Source code for h5pandas.dataframe

"""Module related to dataFrames."""

import numpy as np
import pandas
from h5pandas.h5array import HDF5ExtensionArray
import h5py
import re

_pattern_attr_serie = re.compile("series_attr_(.*)_(.*)")



[docs]
def dataframe_to_hdf(
    dataframe: pandas.DataFrame,
    h5file: str | h5py.Group,
    dataset_name: str = "dataframe",
    index: list | None | pandas.Index = None,
    columns: list[str] | None = None,
    metadata: dict = {},
    *args,
    **kwargs,
) -> h5py.Dataset:
    """
    High-level function to write a DataFrame into a HDF5 file.

    Dataframe columns names (dataframe.columns) and attributes (dataframe.attrs)
    will be written inside the dataset attributes and can be retrieve later
    when accessing the file with h5pandas.

    Parameters
    ----------
    dataframe : pandas.DataFrame
        The dataframe to write.
    h5file : str or `h5py.File` or `h5py.Group`
        If it is a string : the name of the HDF5 file in which the dataframe will be written.
        If the file already exist then the dataframe is added to this file.
        Otherwise the file is created.
        If hdf5file is a `h5py.File` or `h5py.Group` object then it will be written inside this object.
    dataset_name : str, optional
        The name of the dataset that will contain the dataframe. Default = "dataframe".
    index: list, None or `pandas.Index`, optional
        Default=None.
        If not None, index will be written inside the HDF5 file and can be retrieve later with h5pandas.
    columns: list, optional
        names of the columns of the dataframe to save, if any.
        If columns is none then the dataframe names are used.
        Otherwise, if None, then nothing is written.
    metadata : dict, optional
        Additional metadata to save with the dataframe as dataset attributes.

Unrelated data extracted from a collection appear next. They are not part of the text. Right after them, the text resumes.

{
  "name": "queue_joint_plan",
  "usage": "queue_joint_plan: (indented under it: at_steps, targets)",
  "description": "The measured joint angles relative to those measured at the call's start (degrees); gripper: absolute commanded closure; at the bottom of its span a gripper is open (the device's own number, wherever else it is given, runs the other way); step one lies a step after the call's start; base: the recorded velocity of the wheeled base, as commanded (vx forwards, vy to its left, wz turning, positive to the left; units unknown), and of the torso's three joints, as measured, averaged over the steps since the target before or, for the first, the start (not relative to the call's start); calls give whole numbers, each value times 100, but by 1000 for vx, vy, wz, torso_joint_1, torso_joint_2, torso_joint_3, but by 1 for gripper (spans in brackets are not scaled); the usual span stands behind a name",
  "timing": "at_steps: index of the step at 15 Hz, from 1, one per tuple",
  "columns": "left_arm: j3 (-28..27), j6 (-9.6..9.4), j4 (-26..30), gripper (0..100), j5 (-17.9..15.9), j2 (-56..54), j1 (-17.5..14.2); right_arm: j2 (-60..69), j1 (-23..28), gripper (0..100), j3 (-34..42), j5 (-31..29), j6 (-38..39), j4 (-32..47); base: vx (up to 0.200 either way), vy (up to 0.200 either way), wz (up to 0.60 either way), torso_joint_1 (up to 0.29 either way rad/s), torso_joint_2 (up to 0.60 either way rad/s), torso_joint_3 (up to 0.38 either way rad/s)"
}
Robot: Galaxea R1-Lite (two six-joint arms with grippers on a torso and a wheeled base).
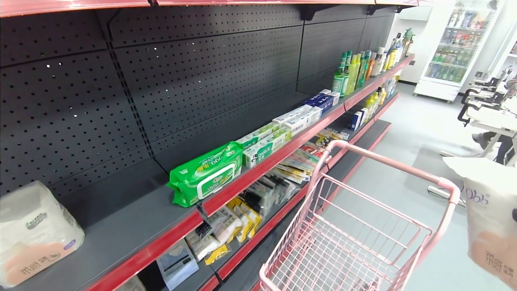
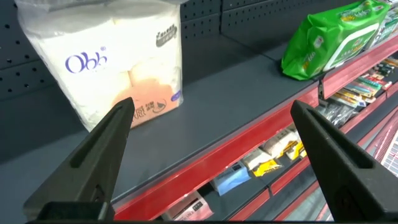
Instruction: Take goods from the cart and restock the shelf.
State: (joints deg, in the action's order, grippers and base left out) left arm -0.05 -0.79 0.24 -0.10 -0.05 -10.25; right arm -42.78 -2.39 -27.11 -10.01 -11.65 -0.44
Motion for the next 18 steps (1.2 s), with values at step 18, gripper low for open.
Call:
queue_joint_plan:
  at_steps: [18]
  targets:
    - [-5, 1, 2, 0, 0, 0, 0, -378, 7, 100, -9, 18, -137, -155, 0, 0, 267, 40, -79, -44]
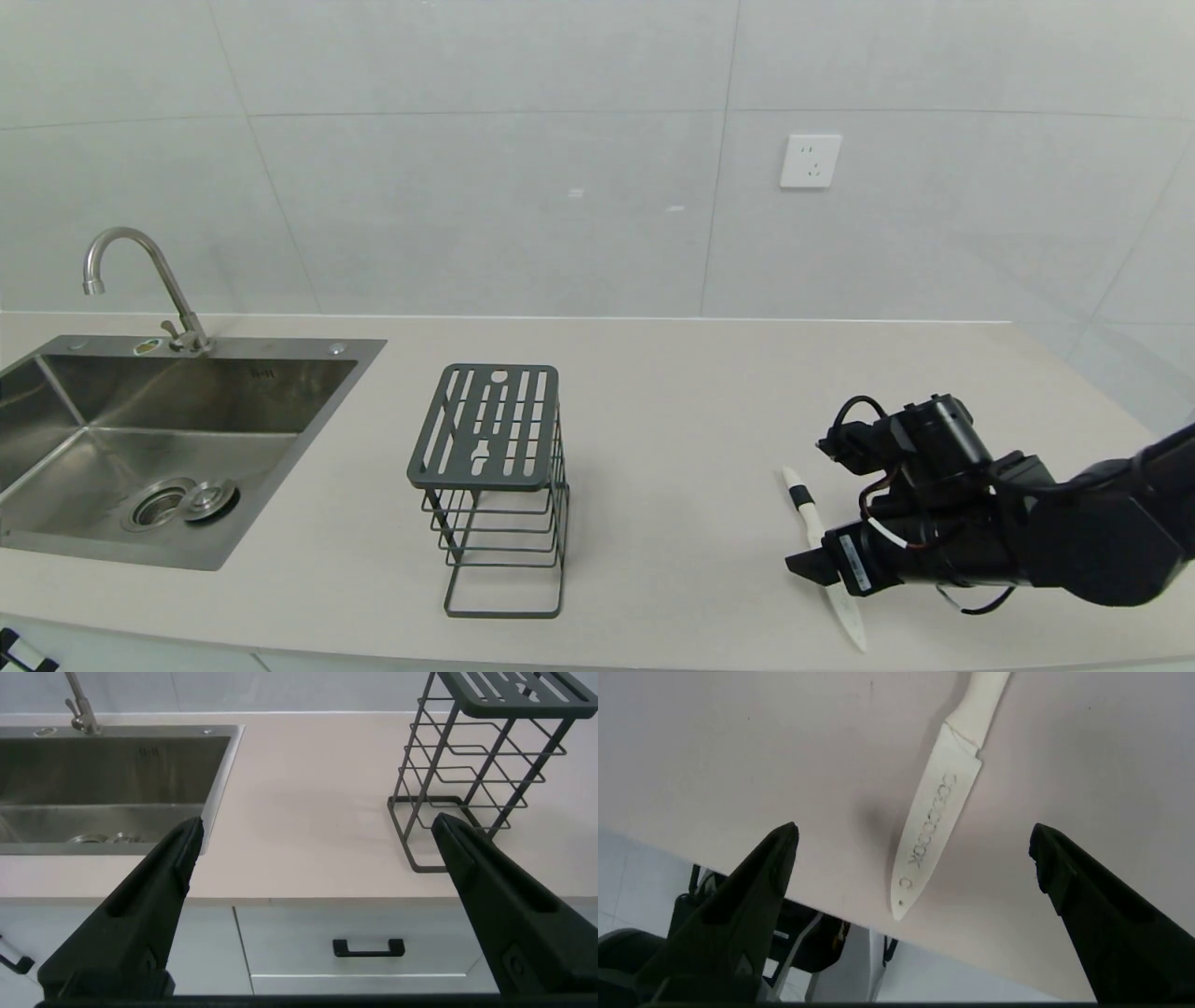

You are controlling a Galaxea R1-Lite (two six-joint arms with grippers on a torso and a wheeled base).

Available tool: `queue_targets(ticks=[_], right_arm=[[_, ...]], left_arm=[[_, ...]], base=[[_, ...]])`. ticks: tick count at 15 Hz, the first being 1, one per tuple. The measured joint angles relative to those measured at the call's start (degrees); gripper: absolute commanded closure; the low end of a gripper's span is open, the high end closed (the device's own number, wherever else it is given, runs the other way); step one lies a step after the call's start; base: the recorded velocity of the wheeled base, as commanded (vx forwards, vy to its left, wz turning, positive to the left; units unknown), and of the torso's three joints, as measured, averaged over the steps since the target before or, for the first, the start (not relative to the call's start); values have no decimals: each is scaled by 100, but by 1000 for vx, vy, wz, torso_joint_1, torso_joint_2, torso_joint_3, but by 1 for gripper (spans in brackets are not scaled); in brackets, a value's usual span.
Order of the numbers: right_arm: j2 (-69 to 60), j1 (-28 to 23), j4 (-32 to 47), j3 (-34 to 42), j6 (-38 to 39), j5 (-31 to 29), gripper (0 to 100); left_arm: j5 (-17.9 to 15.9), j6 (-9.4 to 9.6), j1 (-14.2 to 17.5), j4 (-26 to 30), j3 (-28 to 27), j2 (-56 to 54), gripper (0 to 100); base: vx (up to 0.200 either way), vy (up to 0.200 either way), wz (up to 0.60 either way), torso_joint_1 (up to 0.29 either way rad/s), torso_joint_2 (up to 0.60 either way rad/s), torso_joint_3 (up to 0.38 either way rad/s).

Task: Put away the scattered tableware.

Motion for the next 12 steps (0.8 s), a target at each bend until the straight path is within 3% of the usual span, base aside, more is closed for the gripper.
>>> queue_targets(ticks=[6,12], right_arm=[[564,312,-11,-383,684,-223,0],[794,-178,-9,-439,639,-512,0]], left_arm=[[66,17,-2,7,0,0,0],[73,17,-2,10,0,0,0]], base=[[0,0,0,0,0,0],[0,0,0,0,0,0]])
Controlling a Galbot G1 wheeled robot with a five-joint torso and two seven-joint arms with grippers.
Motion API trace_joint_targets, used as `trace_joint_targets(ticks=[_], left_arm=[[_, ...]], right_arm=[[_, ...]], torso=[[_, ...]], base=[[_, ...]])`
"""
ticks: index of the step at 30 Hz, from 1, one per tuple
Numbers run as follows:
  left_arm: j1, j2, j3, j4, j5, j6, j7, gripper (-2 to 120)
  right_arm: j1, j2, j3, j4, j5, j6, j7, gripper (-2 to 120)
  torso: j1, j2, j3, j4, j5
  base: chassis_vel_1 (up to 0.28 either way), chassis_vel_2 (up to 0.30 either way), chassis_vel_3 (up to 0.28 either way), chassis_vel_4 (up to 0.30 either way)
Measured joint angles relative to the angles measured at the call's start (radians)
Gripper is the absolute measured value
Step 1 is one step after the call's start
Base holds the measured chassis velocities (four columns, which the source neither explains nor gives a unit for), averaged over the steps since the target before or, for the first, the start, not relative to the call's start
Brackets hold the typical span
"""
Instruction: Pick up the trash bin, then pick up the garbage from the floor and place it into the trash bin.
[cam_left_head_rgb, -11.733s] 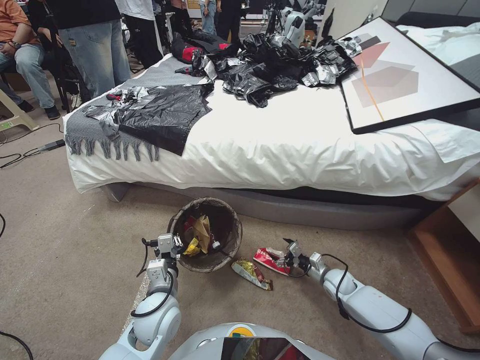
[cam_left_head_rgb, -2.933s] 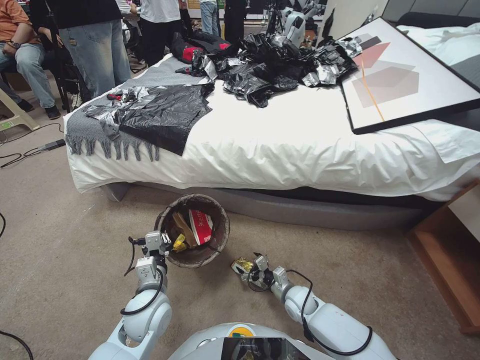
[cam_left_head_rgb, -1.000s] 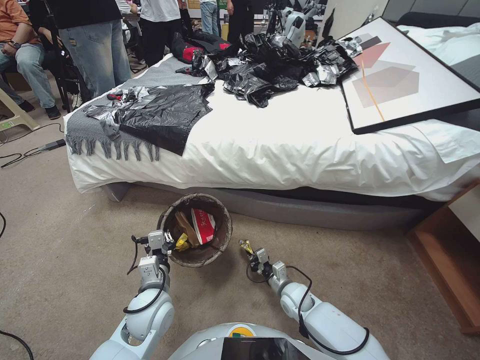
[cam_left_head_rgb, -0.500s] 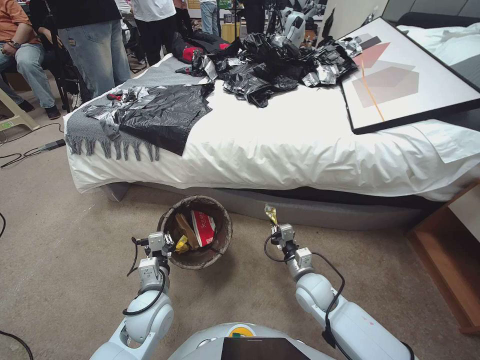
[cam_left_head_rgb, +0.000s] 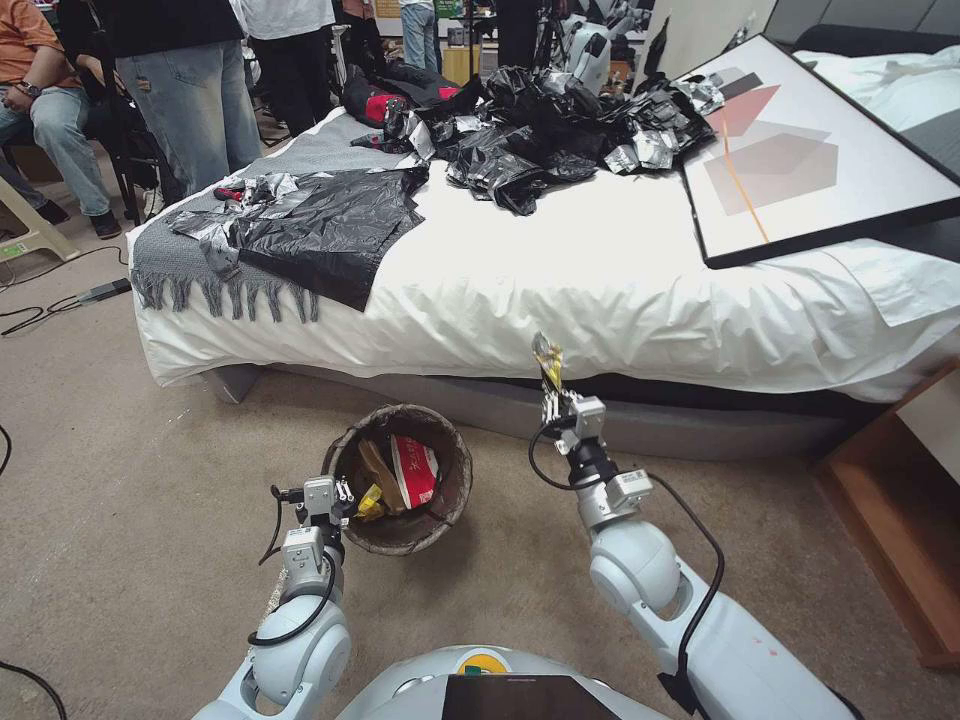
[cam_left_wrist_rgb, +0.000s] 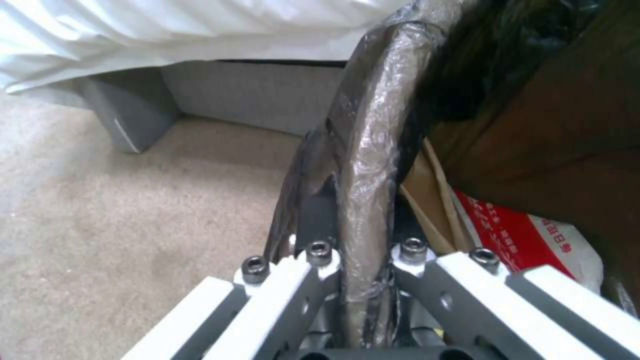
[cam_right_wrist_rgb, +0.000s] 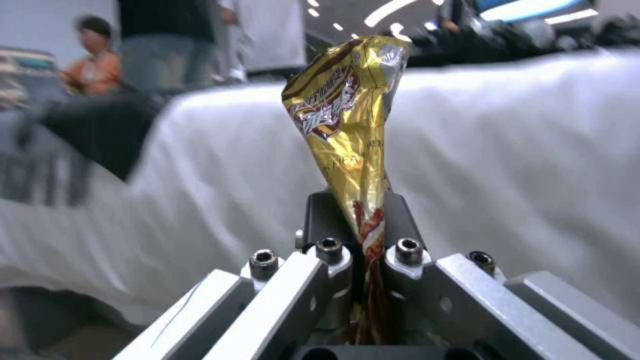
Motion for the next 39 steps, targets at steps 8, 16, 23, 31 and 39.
trace_joint_targets(ticks=[8, 16, 23, 31, 39], left_arm=[[-0.005, -0.004, 0.032, 0.010, 0.015, 0.004, 0.001, 0], [-0.006, -0.010, 0.048, 0.019, 0.030, 0.003, 0.003, 0], [-0.008, -0.011, 0.044, 0.020, 0.031, 0.003, 0.003, 0], [-0.009, -0.011, 0.038, 0.020, 0.030, 0.003, 0.003, 0], [-0.013, -0.013, 0.037, 0.015, 0.028, 0.003, 0.002, 0]], right_arm=[[0.085, -0.042, -0.096, 0.049, 0.033, 0.006, -0.118, 0], [0.160, -0.055, -0.242, 0.023, 0.042, 0.019, -0.178, 0], [0.178, -0.052, -0.365, -0.037, 0.014, 0.027, -0.193, 0], [0.158, -0.056, -0.415, -0.080, -0.027, 0.041, -0.194, 0], [0.147, -0.064, -0.424, -0.123, -0.050, 0.052, -0.197, 0]], torso=[[0.000, 0.000, 0.000, 0.0000, 0.0000], [0.000, 0.000, 0.000, 0.0001, -0.0001], [0.000, 0.000, 0.000, 0.0001, -0.0001], [0.000, 0.000, 0.000, 0.0001, -0.0001], [0.000, 0.000, 0.000, 0.0000, -0.0001]], base=[[0.000, 0.000, 0.000, 0.000], [0.000, 0.000, 0.000, 0.000], [0.000, 0.000, 0.000, 0.000], [0.000, 0.000, 0.000, 0.000], [0.000, 0.000, 0.000, 0.000]])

Units or description for example.
    *args and **kwargs : additionnal parameters passed directly to h5py.create_dataset
        It can be compression options for example.
        See https://docs.h5py.org/en/stable/high/group.html#h5py.Group.create_dataset
        and https://pypi.org/project/hdf5plugin/

    Returns
    -------
    dataset : h5py.Dataset or None
        The dataset created inside h5file.
        If h5file is a string, returns None.
    """
    return _data_to_hf5(
        dataframe,
        h5file=h5file,
        dataset_name=dataset_name,
        index=index,
        columns=columns,
        metadata=metadata,
        *args,
        **kwargs,
    )




[docs]
def ndarray_to_hdf(
    array: np.ndarray,
    h5file: str | h5py.Group,
    dataset_name: str = "array",
    index: list | None | pandas.Index = None,
    columns: list[str] | None = None,
    metadata: dict = {},
    *args,
    **kwargs,
) -> h5py.Dataset:
    """
    High-level function to write a NumpyArray into a HDF5 file.

    Parameters
    ----------
    array : np.ndarray
        The array to write.
    h5file : str or `h5py.File` or `h5py.Group`
        If it is a string : the name of the HDF5 file in which the array will be written.
        If the file already exist then the array is added to this file.
        Otherwise the file is created.
        If hdf5file is a `h5py.File` or `h5py.Group` object then it will be written inside this object.
    dataset_name : str, optional
        The name of the dataset that will contain the array. Default = "array".
    index: list, None or `pandas.Index`, optional
        Default=None.
        If not None, index will be written inside the HDF5 file and can be retrieve later with h5pandas.
    columns: list, optional
        names of the columns of the array to save, if any.
        If the array is a structured array and columns is none then structured names are used.
        Otherwise, if None, then nothing is written.
    metadata : dict, optional
        Additional metadata to save with the array as dataset attributes. Units or description for example.
    *args and **kwargs : additionnal parameters passed directly to h5py.create_dataset
        It can be compression options for example.
        See https://docs.h5py.org/en/stable/high/group.html#h5py.Group.create_dataset
        and https://pypi.org/project/hdf5plugin/

    Returns
    -------
    dataset : h5py.Dataset or None
        The dataset created inside h5file.
        If h5file is a string, returns None.
    """
    return _data_to_hf5(
        array,
        h5file=h5file,
        dataset_name=dataset_name,
        index=index,
        columns=columns,
        metadata=metadata,
        *args,
        **kwargs,
    )



def _data_to_hf5(
    array,
    h5file: str | h5py.Group,
    dataset_name: str = "dataframe",
    index: list | None | pandas.Index = None,
    columns: list[str] | None = None,
    metadata: dict = {},
    *args,
    **kwargs,
) -> h5py.Dataset:
    from h5pandas.group import File, Group

    h5file_is_string = isinstance(h5file, str)
    if h5file_is_string:
        h5file = File(h5file, "a", libver=("v110", "latest"))
    elif isinstance(h5file, h5py.Group) and not isinstance(h5file, Group):
        h5file = Group(h5file)
    elif not isinstance(h5file, h5py.Group):
        TypeError("h5file must be either a str, a h5py.Group or h5py.File.")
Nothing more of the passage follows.